Intercultural students currently comprise 23 percent of the university’s student body, Sigala said.
Folan, a senior finance major, said that if he can successfully represent all of the university’s student population, then one person could successfully represent a section of it. “I told Marisol that it is her responsibility to represent them. That’s why she was selected for this position, just like I was elected to represent over 8,000 students.”
He added that with 12 members there the group could have faced a situation where a tie vote occurred.
However, both Folan and ex-Intercom member Jordan Mazurek said no votes were ever taken during past meetings.
Mazurek, a senior sociology major, held the second Inclusive & Intercultural Services seat, until he received an email saying that it was being taken away. He said according to the email his term actually expired in December 2011, even though he served last spring.

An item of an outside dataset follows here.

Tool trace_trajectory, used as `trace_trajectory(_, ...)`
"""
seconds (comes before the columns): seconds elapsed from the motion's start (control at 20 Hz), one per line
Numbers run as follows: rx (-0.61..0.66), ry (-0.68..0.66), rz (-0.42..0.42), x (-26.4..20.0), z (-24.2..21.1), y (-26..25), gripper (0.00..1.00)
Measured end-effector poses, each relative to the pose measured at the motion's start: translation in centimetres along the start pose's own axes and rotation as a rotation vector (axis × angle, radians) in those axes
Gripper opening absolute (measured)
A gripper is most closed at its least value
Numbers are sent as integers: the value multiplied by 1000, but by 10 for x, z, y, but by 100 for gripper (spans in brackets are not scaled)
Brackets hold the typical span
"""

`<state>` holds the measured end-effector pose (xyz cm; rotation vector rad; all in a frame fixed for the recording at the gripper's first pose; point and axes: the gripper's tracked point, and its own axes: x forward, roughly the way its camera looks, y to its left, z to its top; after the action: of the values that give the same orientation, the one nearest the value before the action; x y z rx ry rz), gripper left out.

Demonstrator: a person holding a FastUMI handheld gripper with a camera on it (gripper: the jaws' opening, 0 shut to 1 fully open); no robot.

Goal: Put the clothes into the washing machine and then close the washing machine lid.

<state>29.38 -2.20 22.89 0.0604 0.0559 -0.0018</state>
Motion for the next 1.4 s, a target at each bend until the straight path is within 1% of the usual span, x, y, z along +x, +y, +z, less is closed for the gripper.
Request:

Mazurek said he disagrees with the fact that the sitting SGA president has executive authority to add or eliminate seats on the board.

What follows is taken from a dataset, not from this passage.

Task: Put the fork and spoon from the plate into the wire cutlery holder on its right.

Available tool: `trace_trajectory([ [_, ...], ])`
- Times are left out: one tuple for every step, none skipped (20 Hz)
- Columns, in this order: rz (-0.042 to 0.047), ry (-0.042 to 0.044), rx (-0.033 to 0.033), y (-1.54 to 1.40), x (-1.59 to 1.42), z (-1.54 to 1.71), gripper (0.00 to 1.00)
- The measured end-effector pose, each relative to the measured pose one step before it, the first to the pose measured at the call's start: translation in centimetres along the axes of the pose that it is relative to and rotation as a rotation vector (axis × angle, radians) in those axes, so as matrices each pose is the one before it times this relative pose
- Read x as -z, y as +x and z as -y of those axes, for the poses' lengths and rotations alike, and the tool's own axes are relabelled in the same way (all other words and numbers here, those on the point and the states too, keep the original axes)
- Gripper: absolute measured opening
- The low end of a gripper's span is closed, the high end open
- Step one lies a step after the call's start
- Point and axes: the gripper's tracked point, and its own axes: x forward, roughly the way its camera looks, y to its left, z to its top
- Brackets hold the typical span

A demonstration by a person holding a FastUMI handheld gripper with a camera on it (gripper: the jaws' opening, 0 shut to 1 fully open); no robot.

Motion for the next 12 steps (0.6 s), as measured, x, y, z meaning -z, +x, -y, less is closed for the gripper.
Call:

“The biggest problem is that it’s not a democracy. In my entire time in Intercom, we never voted on anything,” Mazurek said.
Folan’s actions prompted TCU NAACP president Gabrielle McBay to begin circulating a petition seeking to have the seat restored. By Tuesday afternoon, she had collected four pages in signatures.

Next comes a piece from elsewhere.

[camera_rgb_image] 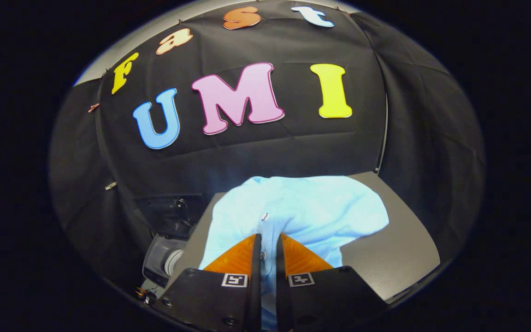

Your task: Put the clothes into the washing machine and then close the washing machine lid.

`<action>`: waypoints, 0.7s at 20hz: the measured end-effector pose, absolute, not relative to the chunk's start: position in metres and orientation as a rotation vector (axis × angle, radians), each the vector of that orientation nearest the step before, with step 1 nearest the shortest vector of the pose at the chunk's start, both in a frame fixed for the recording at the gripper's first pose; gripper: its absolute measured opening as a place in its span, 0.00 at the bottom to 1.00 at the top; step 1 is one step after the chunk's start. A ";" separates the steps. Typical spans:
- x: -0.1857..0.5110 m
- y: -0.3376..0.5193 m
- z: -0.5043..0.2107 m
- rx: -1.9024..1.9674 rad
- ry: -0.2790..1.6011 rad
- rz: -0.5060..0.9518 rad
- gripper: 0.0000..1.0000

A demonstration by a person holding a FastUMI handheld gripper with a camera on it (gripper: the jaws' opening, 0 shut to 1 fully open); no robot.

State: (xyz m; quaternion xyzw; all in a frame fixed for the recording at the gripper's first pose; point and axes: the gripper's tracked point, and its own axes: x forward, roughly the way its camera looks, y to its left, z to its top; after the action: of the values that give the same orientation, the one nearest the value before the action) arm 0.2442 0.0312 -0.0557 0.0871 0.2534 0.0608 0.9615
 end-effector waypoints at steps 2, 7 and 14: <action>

“I don’t want Intercom to become SGA. They both serve very different purposes,” Folan said.
Intercom will hold its first meeting of the semester on Thursday night. Folan said the petition to reinstate the Inclusive and Intercultural seat is expected to be the first item on the agenda. He said is “seriously considering” adding two more seats to the group, one for the Multicultural Greek Council (MGC) and the other for National Pan-Hellenic Council (NPHC).
Folan said the point of Intercom was never to vote on things or make policy, but rather to build discussion about needs that all students on campus have.
“I am here to help the student body and I want to make sure that everyone’s voices and concerns are heard,” Folan said.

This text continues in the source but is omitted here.